▶ _ABOUT THIS EXERCISE_
In the entries that follow, find the line containing "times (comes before"; from there, copy every line exactly through the line containing "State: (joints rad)".

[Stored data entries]
# # #
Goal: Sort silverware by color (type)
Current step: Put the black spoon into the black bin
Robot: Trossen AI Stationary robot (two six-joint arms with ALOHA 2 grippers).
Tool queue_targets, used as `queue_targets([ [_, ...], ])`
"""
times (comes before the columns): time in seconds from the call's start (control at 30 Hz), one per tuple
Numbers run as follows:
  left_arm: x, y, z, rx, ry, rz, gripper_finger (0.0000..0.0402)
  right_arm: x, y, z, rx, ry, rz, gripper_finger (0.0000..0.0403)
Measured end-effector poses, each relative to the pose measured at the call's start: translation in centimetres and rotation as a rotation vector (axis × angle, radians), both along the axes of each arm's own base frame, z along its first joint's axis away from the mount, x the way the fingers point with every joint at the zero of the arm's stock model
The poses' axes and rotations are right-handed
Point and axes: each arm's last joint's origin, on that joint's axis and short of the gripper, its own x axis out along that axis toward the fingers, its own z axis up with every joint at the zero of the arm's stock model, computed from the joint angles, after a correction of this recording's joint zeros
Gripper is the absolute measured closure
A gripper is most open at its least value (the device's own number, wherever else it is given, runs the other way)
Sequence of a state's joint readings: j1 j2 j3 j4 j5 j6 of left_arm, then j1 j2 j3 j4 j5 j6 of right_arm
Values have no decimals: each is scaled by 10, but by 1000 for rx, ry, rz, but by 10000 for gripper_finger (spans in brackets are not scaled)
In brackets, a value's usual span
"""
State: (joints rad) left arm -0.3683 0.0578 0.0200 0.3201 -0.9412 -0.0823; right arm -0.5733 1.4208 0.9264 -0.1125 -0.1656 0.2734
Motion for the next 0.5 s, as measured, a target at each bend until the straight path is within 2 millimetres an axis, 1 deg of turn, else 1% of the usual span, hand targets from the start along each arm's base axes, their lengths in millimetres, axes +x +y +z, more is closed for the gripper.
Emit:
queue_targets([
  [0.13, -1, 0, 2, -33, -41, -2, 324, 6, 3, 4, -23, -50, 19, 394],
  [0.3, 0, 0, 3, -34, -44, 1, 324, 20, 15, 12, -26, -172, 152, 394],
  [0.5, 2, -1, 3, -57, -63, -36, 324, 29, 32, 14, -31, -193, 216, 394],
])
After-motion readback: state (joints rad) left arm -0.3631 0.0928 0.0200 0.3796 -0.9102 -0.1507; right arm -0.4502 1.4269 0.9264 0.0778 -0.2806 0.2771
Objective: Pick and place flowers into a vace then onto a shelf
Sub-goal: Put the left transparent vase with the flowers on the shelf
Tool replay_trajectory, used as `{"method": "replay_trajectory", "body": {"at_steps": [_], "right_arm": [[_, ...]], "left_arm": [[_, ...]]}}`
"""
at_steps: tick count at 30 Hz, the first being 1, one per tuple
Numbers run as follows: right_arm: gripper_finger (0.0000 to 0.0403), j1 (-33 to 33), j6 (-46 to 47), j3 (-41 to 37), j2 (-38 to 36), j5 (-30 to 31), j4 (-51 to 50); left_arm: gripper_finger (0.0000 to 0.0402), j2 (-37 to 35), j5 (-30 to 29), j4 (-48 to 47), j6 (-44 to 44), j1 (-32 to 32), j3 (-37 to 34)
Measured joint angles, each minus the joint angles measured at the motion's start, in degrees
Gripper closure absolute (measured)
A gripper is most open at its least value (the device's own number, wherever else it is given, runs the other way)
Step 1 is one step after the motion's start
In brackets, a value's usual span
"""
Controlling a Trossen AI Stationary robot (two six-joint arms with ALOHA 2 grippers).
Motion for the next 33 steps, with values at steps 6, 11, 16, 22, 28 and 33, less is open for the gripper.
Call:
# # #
▶ _OUTPUT FOR THIS TASK_
times (comes before the columns): time in seconds from the call's start (control at 30 Hz), one per tuple
Numbers run as follows:
  left_arm: x, y, z, rx, ry, rz, gripper_finger (0.0000..0.0402)
  right_arm: x, y, z, rx, ry, rz, gripper_finger (0.0000..0.0403)
Measured end-effector poses, each relative to the pose measured at the call's start: translation in centimetres and rotation as a rotation vector (axis × angle, radians), both along the axes of each arm's own base frame, z along its first joint's axis away from the mount, x the way the fingers point with every joint at the zero of the arm's stock model
The poses' axes and rotations are right-handed
Point and axes: each arm's last joint's origin, on that joint's axis and short of the gripper, its own x axis out along that axis toward the fingers, its own z axis up with every joint at the zero of the arm's stock model, computed from the joint angles, after a correction of this recording's joint zeros
Gripper is the absolute measured closure
A gripper is most open at its least value (the device's own number, wherever else it is given, runs the other way)
Sequence of a state's joint readings: j1 j2 j3 j4 j5 j6 of left_arm, then j1 j2 j3 j4 j5 j6 of right_arm
Values have no decimals: each is scaled by 10, but by 1000 for rx, ry, rz, but by 10000 for gripper_finger (spans in brackets are not scaled)
In brackets, a value's usual span
"""
State: (joints rad) left arm -0.3683 0.0578 0.0200 0.3201 -0.9412 -0.0823; right arm -0.5733 1.4208 0.9264 -0.1125 -0.1656 0.2734

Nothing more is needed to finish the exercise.